Ghana’s cocoa sector is comparable to none, in terms of its socio-economic importance to our dear country. It is in a league of its own among the heavily state-managed industries. It is a national success story which must be celebrated, while earnest steps are taken to resolve the challenges therein.

Indeed, we farmers also recognise that COCOBOD itself faces some difficulties and limitations, as well, in its operations. In determining the producer price for instance, we farmers know and understand that the price of cocoa on the international market can be a blessing one season and a curse the next; and that consistently in recent years, it has been the latter.

We continue to seek improvements in the delivery of products and intervention to our farming communities, such as, the subsidised agrochemicals and implements; the mass spraying exercise; the pruning and hand pollination exercises, among others.

But in improving all of these, COCOBOD, which has been the pillar behind the industry, will be heavily relied upon by farmers to find solutions to these challenges. We have all been witnesses to the devastation caused by the Cocoa Swollen Shoot Virus Disease (CSSVD) when until recent years COCOBOD stayed aside and allowed farmers to deal with the disease themselves. We must be careful not to undermine confidence in such an institution.

In probing the cocoa sector, our local institutions must not be enticed by foreign entities and donors, particularly, those who have never shown in their history, the slightest bit of interest in the welfare of cocoa farmers and who clearly have self-serving interests in pushing an agenda for the weakening of the government’s protection of the cocoa sector. The deregulation and liberalization agenda of these foreign bodies will only worsen the plight of
farmers. We must not willingly or inadvertently be pushing their agenda.

Our local “think tanks” will do the cocoa sector a lot of good by committing resources to probing the impact of the recently introduced Productivity Enhancement Programmes (PEPs), that is, pruning and hand pollination – which were not mentioned even once in the entire report – as well as the cocoa rehabilitation programme, all of which are aimed at improving the cocoa farming business and the lives of farmers by boosting their earnings.

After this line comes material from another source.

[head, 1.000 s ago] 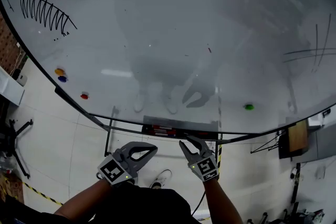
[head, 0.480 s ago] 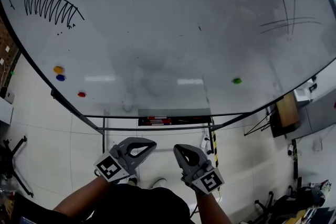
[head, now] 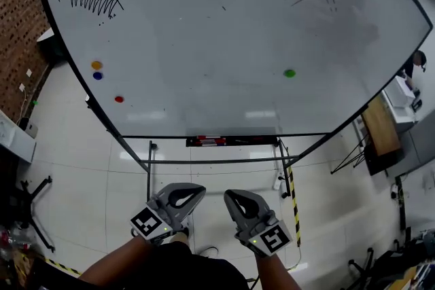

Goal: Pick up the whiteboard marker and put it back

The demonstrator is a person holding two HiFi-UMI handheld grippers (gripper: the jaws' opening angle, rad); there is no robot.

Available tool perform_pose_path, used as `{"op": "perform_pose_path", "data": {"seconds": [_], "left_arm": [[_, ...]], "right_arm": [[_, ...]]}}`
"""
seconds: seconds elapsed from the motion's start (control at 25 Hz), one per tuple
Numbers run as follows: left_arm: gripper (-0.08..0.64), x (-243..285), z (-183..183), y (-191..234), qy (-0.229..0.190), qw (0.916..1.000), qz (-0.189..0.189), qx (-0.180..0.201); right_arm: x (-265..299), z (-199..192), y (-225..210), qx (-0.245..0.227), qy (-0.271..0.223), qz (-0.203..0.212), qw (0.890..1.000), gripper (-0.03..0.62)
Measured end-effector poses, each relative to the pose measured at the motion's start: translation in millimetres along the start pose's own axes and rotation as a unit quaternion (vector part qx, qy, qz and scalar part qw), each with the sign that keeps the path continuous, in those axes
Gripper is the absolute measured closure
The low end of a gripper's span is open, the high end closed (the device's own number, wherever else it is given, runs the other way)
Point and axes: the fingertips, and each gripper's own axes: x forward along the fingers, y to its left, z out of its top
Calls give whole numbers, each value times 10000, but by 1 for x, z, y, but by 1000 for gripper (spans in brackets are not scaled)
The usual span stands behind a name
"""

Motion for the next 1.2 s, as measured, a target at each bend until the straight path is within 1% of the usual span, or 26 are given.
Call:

It is important to also, recognise that, beyond the execution of its primary task of regulating the cocoa industry, COCOBOD has undertaken development projects in the areas of education, healthcare delivery, potable water, road constructions, among other amenities in cocoa communities.

Interestingly, the claims in the Imani report bears resemblance to others which have been reported in the foreign media – sometimes copied by local ones – to sully the cocoa sector soon after Ghana and Cote d'Ivoire joined forces in a successfully executed push to institute a new trading mechanism, which comes with a Living Income Differential (LID) to boost the earnings of farmers.

Foreign donors will not finance investigations into why their companies earn over 90% of the revenue in the international cocoa sector but will suddenly fund a study into Ghana's cocoa sector, as soon as, the country makes a move which they find threatening to the bottom line of their companies.

To conclude, we call upon all member of COCOSHE, Ghana’s entire cocoa-farmer population, other stakeholders in the industry and the general public, first to disregard the skewed and sensationalised news stories based on the report and secondly, to recognise the report for what it is; the latest in a number of recent attempts by foreign donors to curtail the ambitions of the national cocoa regulator.

We speak of building strong institutions. COCOBOD is one such institution and we all must support it to work better for us all. This is important to us as cocoa farmers and should be to all well-meaning Ghanaians.

Alhaji Alhassan Bukari
National President
Ghana Cocoa, Coffee and Sheanut Farmers Association.